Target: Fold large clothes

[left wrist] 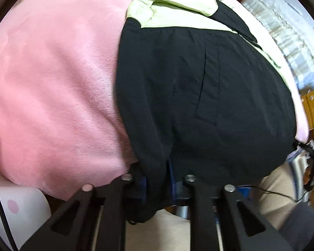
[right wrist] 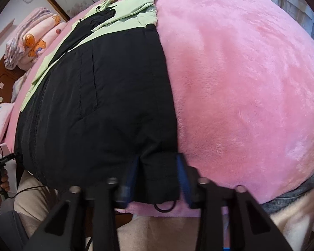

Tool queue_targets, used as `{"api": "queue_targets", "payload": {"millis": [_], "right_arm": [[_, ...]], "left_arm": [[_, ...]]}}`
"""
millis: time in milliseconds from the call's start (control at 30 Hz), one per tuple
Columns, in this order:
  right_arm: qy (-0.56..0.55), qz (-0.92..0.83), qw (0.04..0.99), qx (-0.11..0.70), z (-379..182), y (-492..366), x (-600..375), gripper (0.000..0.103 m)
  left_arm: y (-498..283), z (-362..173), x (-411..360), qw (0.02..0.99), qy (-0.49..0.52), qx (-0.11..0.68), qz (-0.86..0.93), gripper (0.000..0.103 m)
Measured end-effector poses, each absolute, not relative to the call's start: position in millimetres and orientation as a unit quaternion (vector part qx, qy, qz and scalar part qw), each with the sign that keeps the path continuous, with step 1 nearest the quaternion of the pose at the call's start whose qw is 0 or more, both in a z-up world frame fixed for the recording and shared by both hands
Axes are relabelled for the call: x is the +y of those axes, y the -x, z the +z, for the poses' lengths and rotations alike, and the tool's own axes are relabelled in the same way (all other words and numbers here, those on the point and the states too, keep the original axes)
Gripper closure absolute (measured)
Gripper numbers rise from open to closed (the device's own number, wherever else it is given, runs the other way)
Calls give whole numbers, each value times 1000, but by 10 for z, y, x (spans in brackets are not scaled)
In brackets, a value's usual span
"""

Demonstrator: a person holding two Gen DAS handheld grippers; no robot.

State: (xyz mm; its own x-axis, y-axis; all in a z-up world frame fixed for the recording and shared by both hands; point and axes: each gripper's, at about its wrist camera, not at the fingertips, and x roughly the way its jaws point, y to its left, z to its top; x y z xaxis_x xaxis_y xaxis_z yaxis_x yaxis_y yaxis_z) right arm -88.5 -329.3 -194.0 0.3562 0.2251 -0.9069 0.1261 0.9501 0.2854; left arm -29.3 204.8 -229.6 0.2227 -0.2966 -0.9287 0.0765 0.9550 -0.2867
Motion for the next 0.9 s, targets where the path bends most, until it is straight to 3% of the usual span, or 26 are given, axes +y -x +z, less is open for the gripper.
{"api": "queue_targets", "payload": {"millis": [67,167,433,600,733,833,900], "right_arm": [[-136,34,810,569,-1867,873,-3242,89],[-114,41,815,566,-1721,864,-3174,90],[-189,88,849,486,-956,571,-3273,91],[-231,95,873,418,-449,22,-3384,91],[-272,71,879,385,-233,-651,-3584,91],[-279,37,880,383,-230,-1232,-3684,87],[-259,-8,883,390,-299,-1568,-3732,77]], "left_arm": [[281,-2264,2034,773,93,615,-123,94],[263,-2149,2056,770,134,607,-147,99],[-12,-1244,1909,812,251,472,-236,100],[-606,-678,2006,841,317,378,-223,100],[-1298,-532,2188,857,330,360,-166,100],[-1889,-704,2281,850,350,380,-108,96],[-2258,-911,2360,840,353,406,-62,76]]}}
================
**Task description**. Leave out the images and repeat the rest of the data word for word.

**Task result**.
Target: Fold large clothes

[left wrist] 
[right wrist] 

Tool queue_targets, used as `{"api": "queue_targets", "payload": {"millis": [_], "right_arm": [[_, ...]], "left_arm": [[_, ...]]}}`
"""
millis: time in milliseconds from the call's start (control at 30 Hz), one per tuple
Columns, in this order:
  right_arm: qy (-0.56..0.55), qz (-0.92..0.83), qw (0.04..0.99), qx (-0.11..0.70), z (-379..182), y (-492..366), x (-600..375), gripper (0.000..0.103 m)
  left_arm: y (-498..283), z (-362..173), x (-411..360), qw (0.02..0.99), qy (-0.49..0.52), qx (-0.11..0.68), qz (-0.86..0.93), gripper (0.000..0.103 m)
Measured end-effector poses, each absolute, not relative to the call's start: position in millimetres and orientation as a unit quaternion (vector part qx, qy, qz and scalar part qw), each with the sign that keeps the path continuous, with step 1 nearest the quaternion of the pose at the call's start whose qw is 0 or more, both in a z-up world frame fixed for the recording and shared by both hands
Axes are relabelled for the call: x is the +y of those axes, y the -x, z the +z, for the poses' lengths and rotations alike, and the tool's own axes are relabelled in the same way (all other words and numbers here, those on the point and the states too, keep the original axes)
Gripper closure absolute (measured)
Gripper numbers rise from open to closed (the device's own number, wherever else it is given, runs the other way)
Calls give whole numbers, each value times 1000, but by 10 for z, y, x (spans in brackets are not scaled)
In brackets, a value's usual span
"""

Demonstrator: a person holding two Gen DAS handheld grippers; no robot.

State: (xyz mm; its own x-axis, y-axis; all in a z-up world frame fixed for the recording and shared by both hands; point and axes: each gripper's, at about its wrist camera, not at the fingertips, and x roughly the way its jaws point, y to its left, z to its top; x y z xaxis_x xaxis_y xaxis_z yaxis_x yaxis_y yaxis_z) right arm -88.5 -329.3 -194.0 0.3562 0.2251 -0.9069 0.1261 0.9501 0.2854; left arm -29.3 204.8 -229.6 0.2227 -0.2966 -0.9287 0.0765 0.9550 -0.2867
Motion for the next 0.9 s, targets where the path bends most, until it is straight to 3% of the usual span, or 26 are given, axes +y -x +z, less is open for the gripper.
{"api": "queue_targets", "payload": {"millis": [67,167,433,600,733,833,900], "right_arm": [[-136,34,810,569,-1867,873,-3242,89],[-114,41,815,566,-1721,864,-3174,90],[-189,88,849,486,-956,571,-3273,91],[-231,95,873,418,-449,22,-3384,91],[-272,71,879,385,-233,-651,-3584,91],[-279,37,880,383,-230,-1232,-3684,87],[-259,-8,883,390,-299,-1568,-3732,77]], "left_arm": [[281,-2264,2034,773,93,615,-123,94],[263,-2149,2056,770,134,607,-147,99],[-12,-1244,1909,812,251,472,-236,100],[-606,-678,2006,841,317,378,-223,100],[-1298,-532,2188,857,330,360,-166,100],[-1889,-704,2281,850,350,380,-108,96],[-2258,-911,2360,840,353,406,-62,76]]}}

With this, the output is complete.